Trump talks to Jinping after Pyongyang's ICBM launch, says US to impose more sanctions on North KoreaDuring the phone call, Trump underscored the determination of the US to defend itself and its allies from the growing threat posed by the North Korean regime, the White House said.
The US will impose additional "major sanctions" on North Korea for its latest missile test, President Donald Trump said today as he spoke to his Chinese counterpart Xi Jinping to press Pyonyang to halt its "provocative actions".
During the phone call, Trump underscored the determination of the US to defend itself and its allies from the growing threat posed by the North Korean regime, the White House said.
The two leaders discussed North Korea's latest intercontinental ballistic missile (ICBM) launch, it said.
The missile was launched from Sain Ni, North Korea yesterday, and travelled about 1000 km before splashing down in the Sea of Japan, within Japan's Economic Exclusion Zone.
"Just spoke to President Xi Jinping of China concerning the provocative actions of North Korea. Additional major sanctions will be imposed on North Korea today. This situation will be handled!" Trump tweeted.
He did not elaborate on the nature of the additional major sanctions on Pyongyang which is already facing severe UN-imposed punitive measure for its frequent missile and nuclear tests.
The White House said that President Trump emphasised the need for China to use "all available levers" to convince North Korea to end its provocations and return to the path of denuclearisation.
Within hours of North Korean missile launch, Trump spoke to Japanese Prime Minister Shinzo Abe and South Korean President Moon Jae-in to discuss their collective response to the latest provocative behaviour by Pyongyang.
"We will take care of it. .. It is a situation we will handle," Trump told reporters in the Roosevelt room of the White House soon after North Korea's ballistic missile test.
China is North Korea's only major ally and biggest trading partner.
In response to Trump's demands, Beijing has backed increasingly tough UN Security Council resolutions on North Korea to convince it to return to talks.
In Beijing, China's Foreign Ministry today expressed "grave concern" over North Korea's ICBM test and asked its ally to stop actions that heighten tensions on the Korean Peninsula.
Beijing also asked North Korea to strictly abide by United Nations Security Council (UNSC) resolutions on the use of the ballistic missile technology.
US Defence Secretary Jim Mattis, told reporters that the missile this time went higher than any previous time.
"Their Research and Development effort on their part they seem to be developing missiles that can reach anywhere in the world," he said.

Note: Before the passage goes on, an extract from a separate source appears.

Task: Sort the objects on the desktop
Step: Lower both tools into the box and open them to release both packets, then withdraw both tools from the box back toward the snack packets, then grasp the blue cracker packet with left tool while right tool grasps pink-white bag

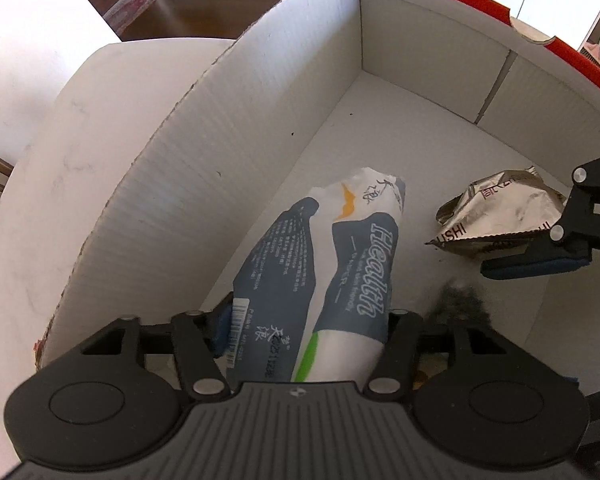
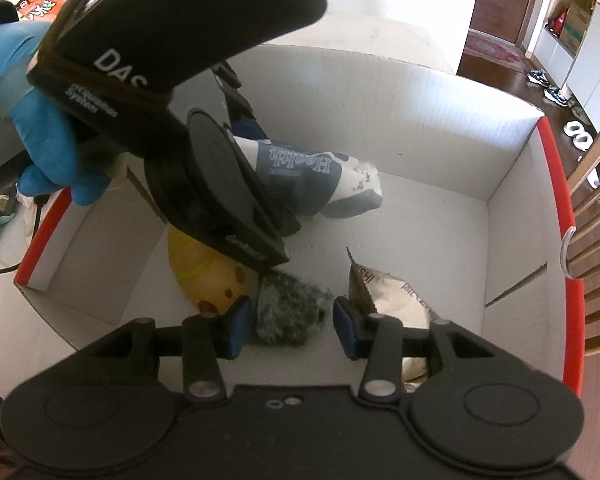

During his phone calls with Abe and Moon, the leaders underscored the grave threat that North Korea's latest provocation poses not only to the US, South Korea, Japan but also to the entire world.
They reaffirmed their strong condemnation of North Korea's reckless campaign to advance its nuclear and ballistic missile programmes, noting that these weapons only serve to undermine North Korea's security and deepen its diplomatic and economic isolation, the White House said.
In New York, US Vice President Mike Pence said that all options were on table.
"The Kim regime in North Korea would do well not to test the resolve of this President or the capabilities of the Armed Forces of the United States of America," Pence said in his speech at the Hudson Institute 2017 Herman Kahn Award Dinner.
"As President Trump said today, we will take care of the situation. All options are on the table, and we will continue to marshal the full resources of the US to bring economic and diplomatic pressure to bear until North Korea abandons its nuclear and ballistic missile programmes once and for all," he said.
The UN Security Council is scheduled to hold a meeting on North Korea at the request of US Envoy to the UN Nikki Haley along with her counterparts from Japan and South Korea.
Strongly condemning the missile launch, US Secretary of State Rex Tillerson said North Korea's relentless pursuit of nuclear weapons and the means to deliver them must be reversed.
"Together the international community must continue to send a unified message to North Korea that the DPRK must abandon its Weapons of Mass Destruction programmes. All nations must continue strong economic and diplomatic measures," he said.
"In addition to implementing all existing UN sanctions, the international community must take additional measures to enhance maritime security, including the right to interdict maritime traffic transporting goods to and from the DPRK," he added. Tillerson said the US, in partnership with Canada, will convene a meeting of the United Nations Command Sending States to include the Republic of Korea and Japan and other key affected countries to discuss how the global community can counter North Korea's threat to international peace.
"Diplomatic options remain viable and open, for now. The United States remains committed to finding a peaceful path to denuclearisation and to ending belligerent actions by North Korea," he said.
Earlier, North Korea's state television said the country had achieved its mission of becoming a nuclear state.
The official Korean Central News Agency added that top leader Kim Jong-Un, who personally signed off on the launch, "declared with pride that now we have finally realised the great historic cause of completing the state nuclear force, the cause of building a rocket power".